Tim Robbins Once Explained Why Shawshank Redemption Initially Failed

Bihter Sevinc

Back in 1994, ‘The Shawshank Redemption’ struggled at the box office, earning just over $16 million. However, the film has transformed into a classic over almost three decades. Because it’s often shown on TV and rented often, it shifted from being a disappointment to a cult favorite.

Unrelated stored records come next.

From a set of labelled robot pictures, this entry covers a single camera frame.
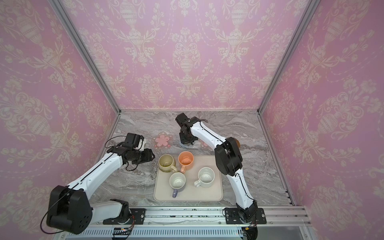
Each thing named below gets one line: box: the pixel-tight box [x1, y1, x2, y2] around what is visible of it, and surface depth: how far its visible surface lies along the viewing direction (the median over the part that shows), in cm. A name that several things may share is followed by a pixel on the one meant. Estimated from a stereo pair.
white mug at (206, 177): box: [193, 167, 216, 188], surface depth 83 cm
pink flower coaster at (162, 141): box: [152, 131, 174, 150], surface depth 105 cm
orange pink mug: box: [178, 151, 194, 174], surface depth 87 cm
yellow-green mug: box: [158, 154, 178, 173], surface depth 85 cm
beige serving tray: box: [153, 155, 224, 202], surface depth 83 cm
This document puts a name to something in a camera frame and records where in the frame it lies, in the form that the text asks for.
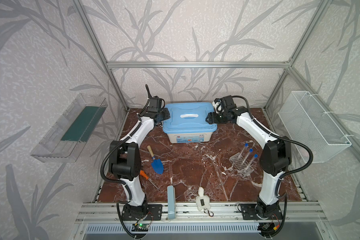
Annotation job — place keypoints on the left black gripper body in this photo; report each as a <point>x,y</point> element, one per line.
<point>162,116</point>

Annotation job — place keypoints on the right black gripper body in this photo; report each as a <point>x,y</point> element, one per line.
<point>211,117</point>

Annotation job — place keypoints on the blue plastic bin lid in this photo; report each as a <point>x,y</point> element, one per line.
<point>187,118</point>

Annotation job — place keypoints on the white plastic storage bin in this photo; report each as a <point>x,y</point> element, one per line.
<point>190,137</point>

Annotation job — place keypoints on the clear test tube rack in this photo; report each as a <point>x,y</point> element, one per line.
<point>243,165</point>

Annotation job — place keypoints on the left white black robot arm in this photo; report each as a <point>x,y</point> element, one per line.
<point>122,165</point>

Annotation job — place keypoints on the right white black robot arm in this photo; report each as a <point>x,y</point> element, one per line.
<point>276,155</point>

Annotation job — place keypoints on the light blue standing block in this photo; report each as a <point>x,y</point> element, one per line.
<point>171,202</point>

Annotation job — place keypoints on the white plastic squeeze bottle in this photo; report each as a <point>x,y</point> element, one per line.
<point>202,200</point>

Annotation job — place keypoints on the green circuit board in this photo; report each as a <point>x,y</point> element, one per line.
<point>139,227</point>

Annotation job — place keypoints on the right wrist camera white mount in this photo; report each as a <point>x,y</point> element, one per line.
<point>217,105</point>

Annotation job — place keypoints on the blue garden trowel wooden handle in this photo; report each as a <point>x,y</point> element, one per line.
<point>156,164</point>

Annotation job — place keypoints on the orange handled screwdriver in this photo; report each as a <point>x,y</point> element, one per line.
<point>144,175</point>

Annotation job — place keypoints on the white wire mesh basket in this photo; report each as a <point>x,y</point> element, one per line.
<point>307,122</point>

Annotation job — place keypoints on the clear acrylic wall shelf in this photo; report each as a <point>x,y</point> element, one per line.
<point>67,138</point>

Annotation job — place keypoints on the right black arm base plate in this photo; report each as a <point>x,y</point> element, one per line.
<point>248,212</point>

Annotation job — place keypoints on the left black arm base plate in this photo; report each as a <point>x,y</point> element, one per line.
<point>150,212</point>

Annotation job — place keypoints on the aluminium front rail frame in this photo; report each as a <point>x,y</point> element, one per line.
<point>188,213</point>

One of the main characters in the film, Tim Robbins, spoke to Entertainment Weekly in 2019 to discuss his feelings about being part of such a beloved production. When asked about the movie’s initial failure at the box office, the actor explained:

“When it came out and was not well received at the box office, there were various reasons given: Well, it’s the title; no one can remember the title. And that makes sense, too, because for years after that film came out, people would come up to me and say, ‘You know, I really liked you in that film ‘Scrimshaw Reduction’ or ‘Shimmy, Shimmy, Shake’ or ‘Shankshaw’ — you know, so many different ways that people got it wrong.”

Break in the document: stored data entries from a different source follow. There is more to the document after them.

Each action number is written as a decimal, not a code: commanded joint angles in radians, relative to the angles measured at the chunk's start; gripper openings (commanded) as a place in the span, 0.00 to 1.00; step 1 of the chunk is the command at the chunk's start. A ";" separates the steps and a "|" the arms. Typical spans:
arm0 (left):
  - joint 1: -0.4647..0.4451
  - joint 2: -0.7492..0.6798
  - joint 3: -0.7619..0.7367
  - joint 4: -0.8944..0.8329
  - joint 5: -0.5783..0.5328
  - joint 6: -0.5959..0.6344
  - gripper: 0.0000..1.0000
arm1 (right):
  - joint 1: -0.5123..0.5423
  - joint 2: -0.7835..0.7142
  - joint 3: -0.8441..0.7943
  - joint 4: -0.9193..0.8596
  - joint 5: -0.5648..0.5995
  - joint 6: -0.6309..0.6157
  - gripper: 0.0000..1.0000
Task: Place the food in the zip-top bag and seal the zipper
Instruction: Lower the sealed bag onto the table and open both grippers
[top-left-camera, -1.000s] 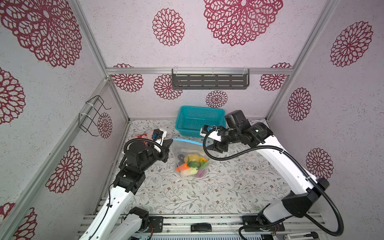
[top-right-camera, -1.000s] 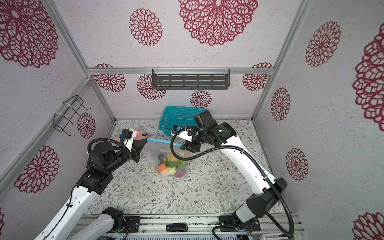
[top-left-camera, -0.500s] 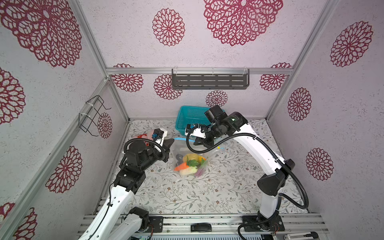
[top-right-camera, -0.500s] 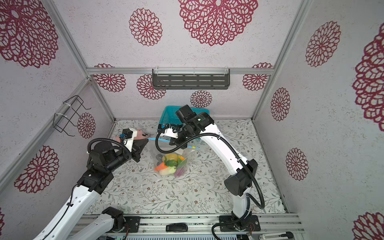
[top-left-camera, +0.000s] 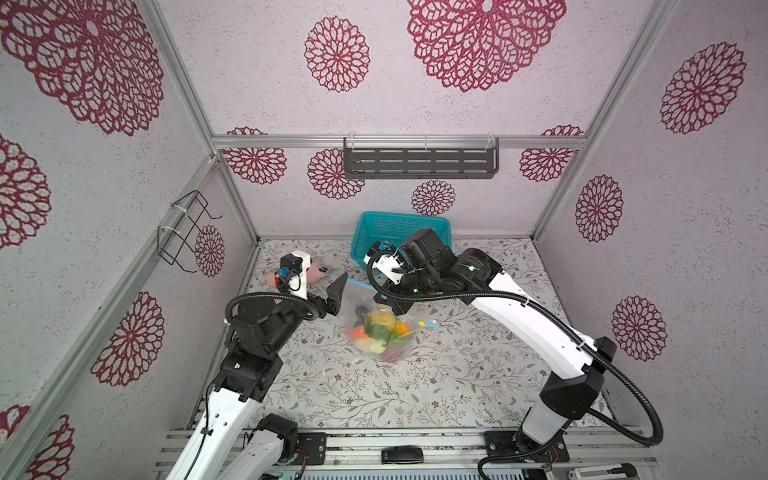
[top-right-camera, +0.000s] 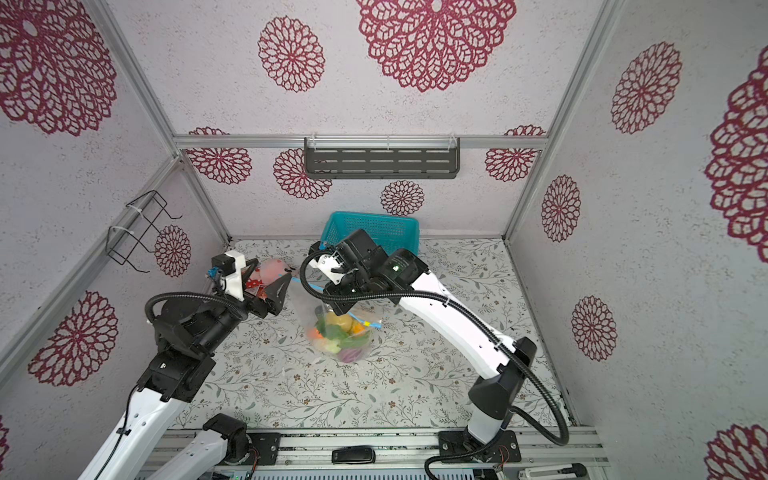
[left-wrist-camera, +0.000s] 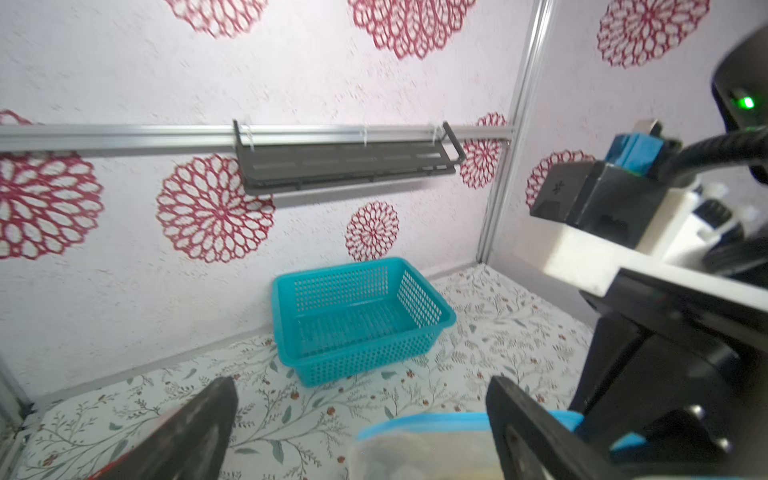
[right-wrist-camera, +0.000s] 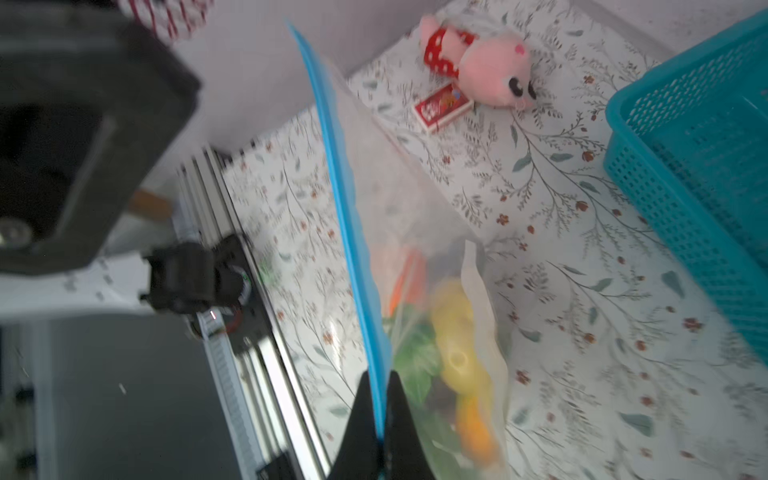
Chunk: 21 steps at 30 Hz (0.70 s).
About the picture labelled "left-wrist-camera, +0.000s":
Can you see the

Robbins continued, giving other reasons why the film commercially failed in the first place:

“But again, the immediate reaction at that time wasn’t as important as whether the film would have life in video and on cable. And when given a chance, when people actually started to see the movie, it became something that was a movie that people had to watch several times.”

As he told in the rest of his interview, Robbins believes ‘The Shawshank Redemption’ resonated with the audience because it’s a rare movie about a deep and enduring male friendship. Additionally, it’s a story of hope, showing that anyone can overcome life’s challenges with patience, belief, and generosity.

Adapted from Stephen King’s novella ‘Rita Hayworth and Shawshank Redemption,’ the film tells the story of Andy Dufresne, played by Robbins, a banker wrongly imprisoned for a crime he didn’t commit. During his time in prison, he forms a lasting friendship with Red, portrayed by Morgan Freeman, who is serving a life sentence.